The Prussian carp is considered one of the most successful invasive fish species in Europe. An international research team led by Dunja Lamatsch from the Research Institute of Limnology, Mondsee, has now described its complete genome for the first time. This provides a much better understanding of the prussian carp's peculiar and efficient reproductive method.


The Prussian carp reproduces mainly through partheogenesis. The produced offspring are clones of the female.

The Prussian carp (Carassius gibelio), native to Asia, is an invasive species in Europe. It is a close relative of the goldfish, and competes with the endangered native crucian carp for the same habitat. However, while goldfish and crucian carp usually reproduce sexually, the Prussian carp has a major evolutionary advantage: females can save the time-consuming search for a mate.

Parthenogenesis in the water

Instead, female Prussian carps use sperm of male crucian carps, or other carp species. To do this, they intermingle with a school of crucian carp, where their laid eggs are fertilized by the males.

The hijacked sperm stimulates the egg cell of the Prussian carp to divide. The genetic material of the male is then broken down in the egg cell without being used. This is called sperm-dependent parthenogenesis, or virgin production. All offspring produced this way are female clones of the Prussian carp female. Most Prussian carp populations are therefore exclusively female, males occur only rarely.

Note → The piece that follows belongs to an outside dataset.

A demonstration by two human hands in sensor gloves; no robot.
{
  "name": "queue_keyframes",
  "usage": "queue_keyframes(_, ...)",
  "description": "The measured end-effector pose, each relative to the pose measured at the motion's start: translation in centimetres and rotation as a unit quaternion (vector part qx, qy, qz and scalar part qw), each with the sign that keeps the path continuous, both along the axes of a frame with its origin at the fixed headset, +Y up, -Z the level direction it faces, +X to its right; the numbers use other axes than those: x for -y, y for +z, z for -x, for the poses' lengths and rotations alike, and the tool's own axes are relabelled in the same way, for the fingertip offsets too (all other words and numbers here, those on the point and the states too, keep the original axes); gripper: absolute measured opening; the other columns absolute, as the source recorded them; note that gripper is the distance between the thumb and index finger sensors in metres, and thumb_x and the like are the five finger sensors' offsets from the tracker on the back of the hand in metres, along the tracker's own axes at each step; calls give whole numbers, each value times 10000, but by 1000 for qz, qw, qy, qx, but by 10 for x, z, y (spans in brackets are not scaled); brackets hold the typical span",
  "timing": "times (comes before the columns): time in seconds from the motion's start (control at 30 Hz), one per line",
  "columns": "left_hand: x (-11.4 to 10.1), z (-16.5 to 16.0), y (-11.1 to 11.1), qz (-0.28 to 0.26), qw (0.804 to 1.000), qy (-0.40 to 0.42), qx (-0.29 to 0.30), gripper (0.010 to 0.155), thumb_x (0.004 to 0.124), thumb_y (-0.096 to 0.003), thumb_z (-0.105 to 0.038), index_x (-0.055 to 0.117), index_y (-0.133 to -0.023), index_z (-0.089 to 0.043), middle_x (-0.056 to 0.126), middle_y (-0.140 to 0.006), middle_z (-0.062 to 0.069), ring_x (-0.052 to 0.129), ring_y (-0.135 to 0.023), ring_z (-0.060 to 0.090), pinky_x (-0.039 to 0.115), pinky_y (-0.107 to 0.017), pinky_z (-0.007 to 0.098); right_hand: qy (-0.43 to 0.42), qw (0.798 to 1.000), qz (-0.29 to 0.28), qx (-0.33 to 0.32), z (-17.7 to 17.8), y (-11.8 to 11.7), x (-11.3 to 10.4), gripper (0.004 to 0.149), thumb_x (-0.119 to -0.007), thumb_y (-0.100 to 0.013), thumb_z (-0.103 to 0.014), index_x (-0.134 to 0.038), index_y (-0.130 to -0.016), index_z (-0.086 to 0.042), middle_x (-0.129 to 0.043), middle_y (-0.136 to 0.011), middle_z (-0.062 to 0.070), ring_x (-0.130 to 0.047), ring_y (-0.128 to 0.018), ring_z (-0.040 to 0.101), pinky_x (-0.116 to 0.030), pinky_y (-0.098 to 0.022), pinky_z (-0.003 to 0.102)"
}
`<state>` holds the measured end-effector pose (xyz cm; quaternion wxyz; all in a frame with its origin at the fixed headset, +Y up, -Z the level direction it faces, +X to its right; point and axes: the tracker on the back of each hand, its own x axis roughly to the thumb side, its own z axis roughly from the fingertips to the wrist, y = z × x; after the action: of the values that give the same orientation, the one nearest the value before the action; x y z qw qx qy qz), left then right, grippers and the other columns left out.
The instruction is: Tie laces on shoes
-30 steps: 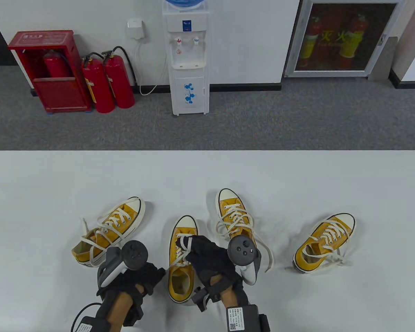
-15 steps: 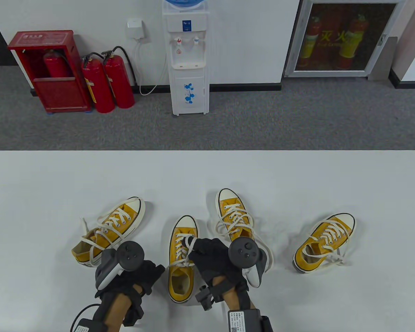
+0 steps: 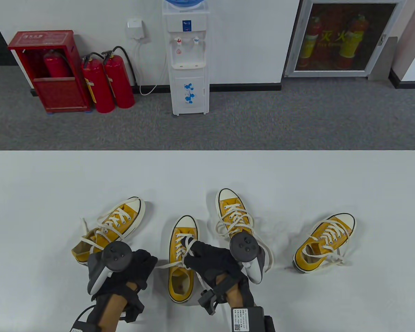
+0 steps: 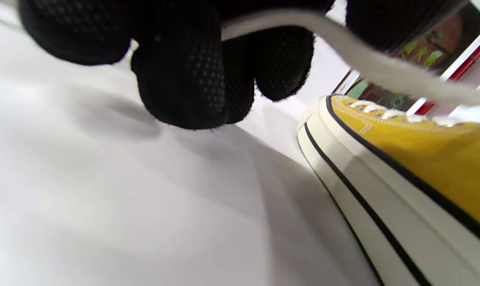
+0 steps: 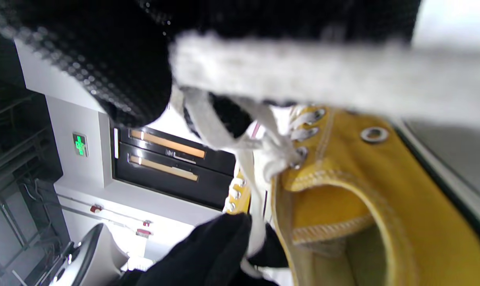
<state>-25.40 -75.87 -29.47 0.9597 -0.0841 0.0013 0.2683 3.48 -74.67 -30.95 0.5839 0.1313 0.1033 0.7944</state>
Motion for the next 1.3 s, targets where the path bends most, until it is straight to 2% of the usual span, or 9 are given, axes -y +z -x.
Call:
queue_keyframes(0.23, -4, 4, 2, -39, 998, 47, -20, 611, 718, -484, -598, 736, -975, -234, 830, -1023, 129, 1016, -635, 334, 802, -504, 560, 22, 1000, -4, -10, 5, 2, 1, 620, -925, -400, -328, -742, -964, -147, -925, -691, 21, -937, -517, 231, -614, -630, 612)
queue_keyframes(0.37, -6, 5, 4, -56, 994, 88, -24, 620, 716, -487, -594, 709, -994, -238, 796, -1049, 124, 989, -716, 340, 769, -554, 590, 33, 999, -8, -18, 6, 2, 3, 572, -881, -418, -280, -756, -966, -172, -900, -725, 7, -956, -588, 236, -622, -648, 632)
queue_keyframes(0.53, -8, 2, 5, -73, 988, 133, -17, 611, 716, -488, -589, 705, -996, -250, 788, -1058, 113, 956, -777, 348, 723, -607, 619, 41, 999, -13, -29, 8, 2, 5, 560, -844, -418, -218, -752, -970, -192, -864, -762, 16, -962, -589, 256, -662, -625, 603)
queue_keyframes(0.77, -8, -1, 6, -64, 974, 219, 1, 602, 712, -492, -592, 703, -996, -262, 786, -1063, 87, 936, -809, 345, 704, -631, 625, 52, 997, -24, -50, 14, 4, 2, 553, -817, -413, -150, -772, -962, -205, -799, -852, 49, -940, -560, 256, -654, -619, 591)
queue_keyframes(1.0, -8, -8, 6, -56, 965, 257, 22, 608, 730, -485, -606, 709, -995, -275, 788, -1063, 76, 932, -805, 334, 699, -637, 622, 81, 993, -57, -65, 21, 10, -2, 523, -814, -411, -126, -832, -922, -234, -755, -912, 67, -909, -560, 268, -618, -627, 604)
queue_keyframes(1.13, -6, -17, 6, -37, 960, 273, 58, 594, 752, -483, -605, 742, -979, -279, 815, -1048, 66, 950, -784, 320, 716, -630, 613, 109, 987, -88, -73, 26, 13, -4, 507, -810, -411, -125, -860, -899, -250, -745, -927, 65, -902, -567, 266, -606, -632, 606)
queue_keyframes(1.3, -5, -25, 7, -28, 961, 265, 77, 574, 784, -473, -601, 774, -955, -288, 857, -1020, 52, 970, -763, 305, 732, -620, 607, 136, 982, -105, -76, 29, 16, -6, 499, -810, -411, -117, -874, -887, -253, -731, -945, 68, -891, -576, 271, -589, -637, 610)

"Unisexual, purely female reproduction enables rapid colonization of new habitats and offers invasive species a major advantage over their original competitors," explains Dunja Lamatsch from the Research Department for Limnology of the University of Innsbruck, based in Mondsee, Austria. Her research focuses on studying the mechanisms of unisexual reproduction in aquatic organisms.

In a study initiated by Lamatsch, she and an international team of researchers were able to completely decode the genome of the Prussian carp. As a result, the mechanism behind its unisexual reproduction can now be better understood.

Hybridity leads to new species

The total heritable information of an organism, the genome, is divided into different sets of chromosomes. Animals that reproduce sexually usually have a double (diploid) set of chromosomes. For reproduction, the chromosomes of females and males are divided into germ cells (meiosis) and only one single (haploid) set of chromosomes is passed on at a time. The fusion of a haploid egg and a haploid sperm finally restores a diploid organism.

However, accidents during meiosis or crossbreeding of related species repeatedly result in organisms that have more than 2 sets of chromosomes (polyploid). Polyploid higher vertebrates are not viable, but fish, amphibians, and reptiles are. Even new species can evolve this way- like the Prussian carp.

Origin of unisexuality

The Prussian carp is hexaploid- this means that it has six sets of chromosomes. Four of them came together by crossing unrelated fish species - the other two were added by crossing with a closely related fish.

"Presumably, at some point during these crossings, problems occurred in the formation of the gametes. That could be one of the triggers of unisexual reproduction," Lamatsch explains. "In species that reproduce parthenogenetically, meiosis fails, and fusion of gametes is no longer necessary."

In cooperation with research groups from the Leibniz Institute of Freshwater Ecology and Inland Fisheries in Berlin (IGB) and the University of Würzburg, it was possible to dissect the genome of the Prussian carp into individual chromosome sets. This is the first time that the entire genetic information of a hexaploid animal has been described, and all six sets of chromosomes have been analyzed. The genome of the Prussian carp consists of a total of 150 chromosomes, more than three times as many as the human genome.

The analyses shed light on how these six sets of chromosomes can coexist and work together. The identification of all 150 chromosomes makes it possible for the first time to understand the entire genome structure of the Prussian carp as well as its complicated evolutionary history. This opens up many more interesting research questions around the invasive fish.